Required action | The lines to extract run from the first line of the material below to the line containing "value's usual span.", both included; leave the pictures behind.

Stored data |

______

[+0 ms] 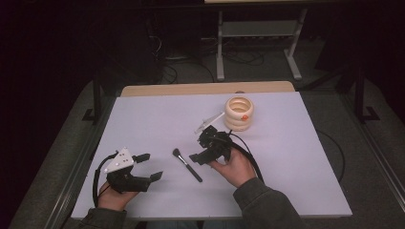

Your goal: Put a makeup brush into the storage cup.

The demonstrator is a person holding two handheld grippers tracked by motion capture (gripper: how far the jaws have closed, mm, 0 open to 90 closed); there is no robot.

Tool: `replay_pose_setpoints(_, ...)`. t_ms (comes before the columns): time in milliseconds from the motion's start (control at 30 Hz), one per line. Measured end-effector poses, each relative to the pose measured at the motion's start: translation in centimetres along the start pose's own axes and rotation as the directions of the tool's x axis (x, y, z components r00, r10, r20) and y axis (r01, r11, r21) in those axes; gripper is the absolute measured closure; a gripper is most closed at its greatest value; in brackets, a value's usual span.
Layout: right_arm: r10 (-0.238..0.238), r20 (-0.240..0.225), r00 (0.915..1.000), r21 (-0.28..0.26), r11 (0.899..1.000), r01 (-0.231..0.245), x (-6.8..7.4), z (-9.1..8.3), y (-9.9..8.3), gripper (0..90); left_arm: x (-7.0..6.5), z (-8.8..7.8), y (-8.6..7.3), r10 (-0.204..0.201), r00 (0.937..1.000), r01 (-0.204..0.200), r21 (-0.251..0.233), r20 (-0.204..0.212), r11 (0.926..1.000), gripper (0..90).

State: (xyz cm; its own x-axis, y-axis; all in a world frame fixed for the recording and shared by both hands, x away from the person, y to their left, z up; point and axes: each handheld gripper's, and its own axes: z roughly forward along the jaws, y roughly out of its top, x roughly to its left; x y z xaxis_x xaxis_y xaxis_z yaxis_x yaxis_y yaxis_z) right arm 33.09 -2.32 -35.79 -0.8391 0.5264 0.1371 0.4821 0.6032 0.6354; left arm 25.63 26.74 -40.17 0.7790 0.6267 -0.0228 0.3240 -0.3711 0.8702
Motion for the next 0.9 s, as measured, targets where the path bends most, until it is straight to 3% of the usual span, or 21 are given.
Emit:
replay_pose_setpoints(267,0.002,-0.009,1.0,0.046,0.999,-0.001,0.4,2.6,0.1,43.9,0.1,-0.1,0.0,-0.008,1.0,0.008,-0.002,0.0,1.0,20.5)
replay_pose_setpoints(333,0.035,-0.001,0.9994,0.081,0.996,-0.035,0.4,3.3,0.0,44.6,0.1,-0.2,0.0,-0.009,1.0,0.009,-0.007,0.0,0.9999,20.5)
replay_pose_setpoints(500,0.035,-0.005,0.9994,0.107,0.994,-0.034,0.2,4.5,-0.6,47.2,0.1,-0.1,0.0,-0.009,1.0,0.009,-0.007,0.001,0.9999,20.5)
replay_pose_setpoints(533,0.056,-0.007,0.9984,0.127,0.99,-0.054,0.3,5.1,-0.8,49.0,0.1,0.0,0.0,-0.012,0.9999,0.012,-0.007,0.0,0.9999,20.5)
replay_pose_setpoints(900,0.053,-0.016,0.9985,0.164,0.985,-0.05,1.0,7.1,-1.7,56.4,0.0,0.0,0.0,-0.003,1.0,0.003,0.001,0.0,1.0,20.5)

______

Reply |
[+0 ms] 

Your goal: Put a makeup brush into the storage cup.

The demonstrator is a person holding two handheld grippers tracked by motion capture (gripper: how far the jaws have closed, mm, 0 open to 90 closed); there is no robot.

Tool: `replay_pose_setpoints(_, ...)`. t_ms (comes before the columns): time in milliseconds from the motion's start (control at 30 Hz), one per line. Measured end-effector poses, each relative to the pose measured at the motion's start: translation in centimetres along the start pose's own axes and rotation as the directions of the tool's x axis (x, y, z components r00, r10, r20) and y axis (r01, r11, r21) in those axes; gripper is the absolute measured closure; a gripper is most closed at its greatest value; in brackets, a value's usual span.

This finishes the exercise.